CSX Corporation (CSX)

Solvency ratios

Dec 31, 2023 Sep 30, 2023 Jun 30, 2023 Mar 31, 2023 Dec 31, 2022 Sep 30, 2022 Jun 30, 2022 Mar 31, 2022 Dec 31, 2021 Sep 30, 2021 Jun 30, 2021 Mar 31, 2021 Dec 31, 2020 Sep 30, 2020 Jun 30, 2020 Mar 31, 2020 Dec 31, 2019 Sep 30, 2019 Jun 30, 2019 Mar 31, 2019
Debt-to-assets ratio 0.00 0.00 0.00 0.00 0.00 0.00 0.00 0.00 0.00 0.00 0.00 0.00 0.00 0.00 0.00 0.00 0.00 0.00 0.00 0.00
Debt-to-capital ratio 0.00 0.00 0.00 0.00 0.00 0.00 0.00 0.00 0.00 0.00 0.00 0.00 0.00 0.00 0.00 0.00 0.00 0.00 0.00 0.00
Debt-to-equity ratio 0.00 0.00 0.00 0.00 0.00 0.00 0.00 0.00 0.00 0.00 0.00 0.00 0.00 0.00 0.00 0.00 0.00 0.00 0.00 0.00
Financial leverage ratio 3.50 3.50 3.36 3.36 3.32 3.28 3.07 3.07 3.00 3.05 2.98 3.02 3.04 3.10 3.20 3.27 3.22 3.27 3.09 3.07

The solvency ratios of CSX Corp. indicate the company's ability to meet its long-term financial obligations and the level of its financial leverage.

The debt-to-assets ratio has remained relatively stable around 0.43 to 0.44 over the past few quarters, suggesting that approximately 43% to 44% of the company's assets are financed by debt. This ratio indicates that CSX Corp. has a moderate level of debt relative to its total assets.

The debt-to-capital ratio and debt-to-equity ratio have also exhibited stability, with slight fluctuations but still within a relatively narrow range. The debt-to-capital ratio hovers between 0.59 and 0.61, implying that about 59% to 61% of the company's capital structure is composed of debt. Meanwhile, the debt-to-equity ratio ranges from 1.43 to 1.54, illustrating that CSX Corp. relies on debt financing for approximately 143% to 154% of its equity.

The financial leverage ratio has shown a consistent upward trend, increasing from 3.07 in Q1 2022 to 3.50 in Q4 2023. This ratio signifies that the company's assets are leveraged by approximately 3.50 times compared to its equity. The rising trend in the financial leverage ratio indicates an increasing reliance on debt to fund the company's operations and investments.
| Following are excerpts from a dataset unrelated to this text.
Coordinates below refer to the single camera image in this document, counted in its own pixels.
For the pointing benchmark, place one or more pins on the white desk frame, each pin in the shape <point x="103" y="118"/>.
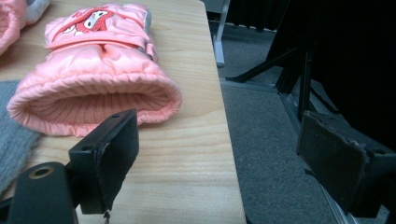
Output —
<point x="219" y="46"/>

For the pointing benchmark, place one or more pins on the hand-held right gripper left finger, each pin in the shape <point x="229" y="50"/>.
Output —
<point x="106" y="161"/>

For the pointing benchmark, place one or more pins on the black tripod stand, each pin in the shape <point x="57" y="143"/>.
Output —
<point x="303" y="87"/>

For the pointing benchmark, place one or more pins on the pink glove with cartoon print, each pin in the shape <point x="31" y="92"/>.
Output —
<point x="93" y="71"/>

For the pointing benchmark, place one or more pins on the pink glove with grey palm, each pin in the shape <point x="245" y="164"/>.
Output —
<point x="9" y="21"/>

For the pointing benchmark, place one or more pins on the grey knit glove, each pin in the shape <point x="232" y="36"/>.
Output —
<point x="12" y="130"/>

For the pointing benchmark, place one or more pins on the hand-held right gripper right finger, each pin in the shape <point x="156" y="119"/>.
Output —
<point x="333" y="158"/>

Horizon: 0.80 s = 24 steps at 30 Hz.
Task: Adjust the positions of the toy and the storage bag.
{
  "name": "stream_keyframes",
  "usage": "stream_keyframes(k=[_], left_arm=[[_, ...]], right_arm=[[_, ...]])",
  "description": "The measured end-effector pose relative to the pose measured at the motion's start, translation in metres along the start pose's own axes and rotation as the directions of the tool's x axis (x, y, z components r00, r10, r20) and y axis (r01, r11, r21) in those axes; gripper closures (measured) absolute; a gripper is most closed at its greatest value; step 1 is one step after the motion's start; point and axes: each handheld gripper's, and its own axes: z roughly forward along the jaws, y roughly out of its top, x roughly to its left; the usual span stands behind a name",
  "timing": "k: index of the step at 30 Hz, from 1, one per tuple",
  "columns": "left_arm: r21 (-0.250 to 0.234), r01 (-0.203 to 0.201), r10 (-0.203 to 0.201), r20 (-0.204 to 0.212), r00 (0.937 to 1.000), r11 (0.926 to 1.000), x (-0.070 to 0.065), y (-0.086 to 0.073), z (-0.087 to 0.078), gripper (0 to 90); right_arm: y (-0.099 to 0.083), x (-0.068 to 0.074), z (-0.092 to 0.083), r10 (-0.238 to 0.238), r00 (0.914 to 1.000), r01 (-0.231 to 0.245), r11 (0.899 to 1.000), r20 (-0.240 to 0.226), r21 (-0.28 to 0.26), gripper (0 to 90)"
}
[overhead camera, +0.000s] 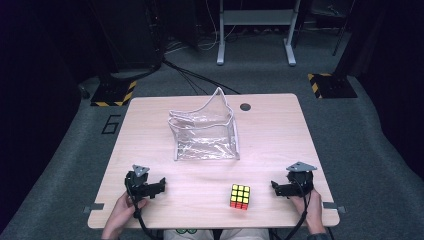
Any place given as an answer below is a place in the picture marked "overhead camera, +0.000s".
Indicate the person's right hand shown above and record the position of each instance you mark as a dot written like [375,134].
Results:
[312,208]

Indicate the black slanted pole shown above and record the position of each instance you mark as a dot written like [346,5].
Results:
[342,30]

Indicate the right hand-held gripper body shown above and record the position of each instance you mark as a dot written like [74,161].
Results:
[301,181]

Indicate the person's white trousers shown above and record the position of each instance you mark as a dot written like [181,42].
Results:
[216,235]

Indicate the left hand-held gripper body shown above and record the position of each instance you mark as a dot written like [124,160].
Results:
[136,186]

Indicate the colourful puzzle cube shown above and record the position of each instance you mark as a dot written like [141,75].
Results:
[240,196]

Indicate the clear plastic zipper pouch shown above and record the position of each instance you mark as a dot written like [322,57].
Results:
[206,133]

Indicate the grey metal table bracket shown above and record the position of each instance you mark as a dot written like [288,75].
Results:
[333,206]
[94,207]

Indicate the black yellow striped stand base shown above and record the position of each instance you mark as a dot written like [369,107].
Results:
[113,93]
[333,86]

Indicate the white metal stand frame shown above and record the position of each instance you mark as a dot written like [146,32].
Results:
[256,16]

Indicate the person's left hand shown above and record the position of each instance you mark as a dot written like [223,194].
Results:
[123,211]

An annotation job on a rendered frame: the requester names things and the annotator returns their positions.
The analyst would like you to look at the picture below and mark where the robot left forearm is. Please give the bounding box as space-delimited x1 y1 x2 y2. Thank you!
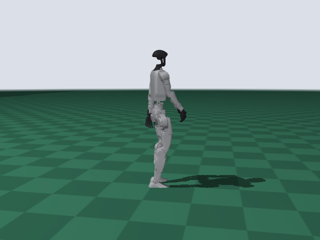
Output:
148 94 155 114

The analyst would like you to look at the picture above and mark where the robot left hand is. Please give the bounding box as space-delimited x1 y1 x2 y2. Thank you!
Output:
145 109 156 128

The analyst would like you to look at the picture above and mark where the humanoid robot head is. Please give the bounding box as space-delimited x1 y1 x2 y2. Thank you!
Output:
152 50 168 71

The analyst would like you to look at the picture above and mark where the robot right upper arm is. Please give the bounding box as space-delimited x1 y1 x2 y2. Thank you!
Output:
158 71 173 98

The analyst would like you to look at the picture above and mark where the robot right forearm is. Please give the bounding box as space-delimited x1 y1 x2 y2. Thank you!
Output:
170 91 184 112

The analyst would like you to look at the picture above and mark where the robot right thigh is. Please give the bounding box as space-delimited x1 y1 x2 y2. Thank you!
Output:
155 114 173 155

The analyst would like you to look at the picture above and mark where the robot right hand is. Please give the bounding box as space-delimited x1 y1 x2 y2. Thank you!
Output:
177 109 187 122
Overall, the solvency ratios of CSX Corp. suggest a stable and moderate level of indebtedness, with a gradual increase in financial leverage over the quarters, highlighting a potential shift towards higher reliance on debt financing. It is essential for investors and stakeholders to monitor these ratios to assess the company's financial risk and ability to repay its obligations in the long run.


Coverage ratios

Dec 31, 2023 Sep 30, 2023 Jun 30, 2023 Mar 31, 2023 Dec 31, 2022 Sep 30, 2022 Jun 30, 2022 Mar 31, 2022 Dec 31, 2021 Sep 30, 2021 Jun 30, 2021 Mar 31, 2021 Dec 31, 2020 Sep 30, 2020 Jun 30, 2020 Mar 31, 2020 Dec 31, 2019 Sep 30, 2019 Jun 30, 2019 Mar 31, 2019
Interest coverage 32.91 34.76 45.68 60.83 98.74 141.19 47.83 35.21 29.44 27.35 25.87 21.86 23.20 22.88 25.85 28.63 26.55 29.94 28.46 102.94

The interest coverage ratio for CSX Corp. has been relatively stable and consistently above 7 in the past eight quarters, ranging from 7.37 to 8.29. This indicates the company's ability to comfortably meet its interest obligations with its earnings before interest and taxes (EBIT). A higher interest coverage ratio suggests that CSX Corp. has more than enough operating income to cover its interest expenses, reflecting a lower financial risk for the company as it indicates a strong capacity to service its debt. Overall, the consistent and healthy interest coverage ratio for CSX Corp. illustrates its financial stability and ability to manage its debt obligations effectively over the analyzed period.